姜妙閉著眼睛, 哼聲問:“什麽時辰了?”

“卯時已過。”紅葉回答完,又忍不住提醒道:“今日是九殿下念學的第一天, 您不去看看麽?”

往常,公主除了整日悶在府中之外,最常做的事情便是去看著九殿下讀書。公主對九殿下的功課管得十分嚴格, 這新太傅來的第一天,她按理應該會去守著。

而床上的姜妙身子卻是一僵,她睜開眼來,隨即又閉上眼去, 拉了被子蓋住頭, 悶聲道:“不去。”

她這才想起來,昨日父皇將沈之言命為太傅了, 今日她若去, 豈不是自找尷尬。

紅葉有些微楞, 不明白公主為何如此反常,可她做不得主子的主,只好轉了話頭道:

“公主不去便不去, 只是明日需得與文淵閣大學士家的公子去游湖,這穿什麽衣裙,配什麽首飾,可需您今日拿個主意。”

被子被拉下來, 姜妙楞了楞,隨即在心中嘆了口氣。

一年來,姜術不斷拉攏朝中各部的官員, 他打得什麽主意姜妙心裏清楚,可為了姜朔和自己,她卻不得不低頭為他周旋。

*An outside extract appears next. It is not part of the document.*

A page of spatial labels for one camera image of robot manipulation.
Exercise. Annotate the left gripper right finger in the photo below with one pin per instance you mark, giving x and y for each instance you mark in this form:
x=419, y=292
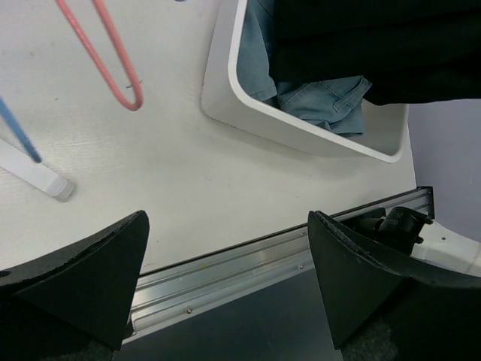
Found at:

“公主,這位杭公子如今雖只是個通政司左參議,可也算是一表人才,況且杭家家世擺在那裏,將來前途也是極好的。”

幾名侍女拿著華裙一字排開,姜妙翻了個身,隨手指向其中一個,“就這件吧。”

與此同時,皇宮內,九皇子姜朔正端坐在小幾前,一筆一劃的寫字。

他偷偷看了面前那位不茍言笑的太傅一眼,這位太傅今日第一天上值,從始至終沒有給他露出一個笑臉,只偶爾他背錯了,或寫錯了,才能得他開口訓斥幾句。

“殿下專心。”

姜朔一個激靈,登時回過神來,忙低下頭裝作認真的模樣。

今日姐姐竟然沒有來,姜朔有些心不在焉,他擡頭又看了太傅一眼,見他拿著書冊垂目望著,整個人上下露著一股生人勿近的氣息。

可姜朔心細,發現這位太傅偶爾從書中抽出神識時,目光會不經意落向門口,卻又很快回到書冊上。

“太傅。”

姜朔開口,沈之言望向這個半大的少年,微微蹙起了眉頭。

姜朔覺得這位太傅簡直像一尊大佛,全身冷冰冰的。

“太傅昨日為何要送我燈籠呀?”

終於問出來了,姜朔松了口氣,接著,他看見太傅頓了頓,隨即看了他一眼,面上什麽表情也沒有。

“順手。”

“哦。”

一時無話,不一會兒,夕陽從門外緩緩移到案桌上,姜朔心中一喜,知道這一天的課業總算是念完了。

然而,還未等他有所動作,那位太傅卻將手中書冊一放,淡淡道:

“請殿下取出紙筆,將今日臣所說的策論默寫出來。”

姜朔瞬間石化,隨即欲哭無淚。

見這位皇子雖懊惱,可也乖乖的取出紙筆來默書,沈之言也放下書冊,開始在紙上練字。

他筆峰如游龍婉轉,工整中卻帶著一絲疏狂,姜朔覷了一眼,不禁楞了楞。

察覺到小皇子的視線,沈之言眉頭一蹙,“殿下在想什麽?”

發呆被抓住,姜朔有些不好意思,撓了撓頭道:“太傅,對不起,我想到我阿姐了。”

沈之言執筆的手一頓。

姜朔見太傅居然沒有怪自己,一時便止不住話匣,只道:“上月父皇說要給幾位皇姐挑選駙馬,是以我阿姐明日要去與那位大學士家的公子相看,也不知那位杭公子為人怎樣,配不配得我阿姐———嗯?太傅您怎麽了?”

姜朔看見這位太傅筆尖猛地頓在紙上,留下一灘濕厚的墨跡,姜朔正要嘆可惜,卻見太傅身形一動。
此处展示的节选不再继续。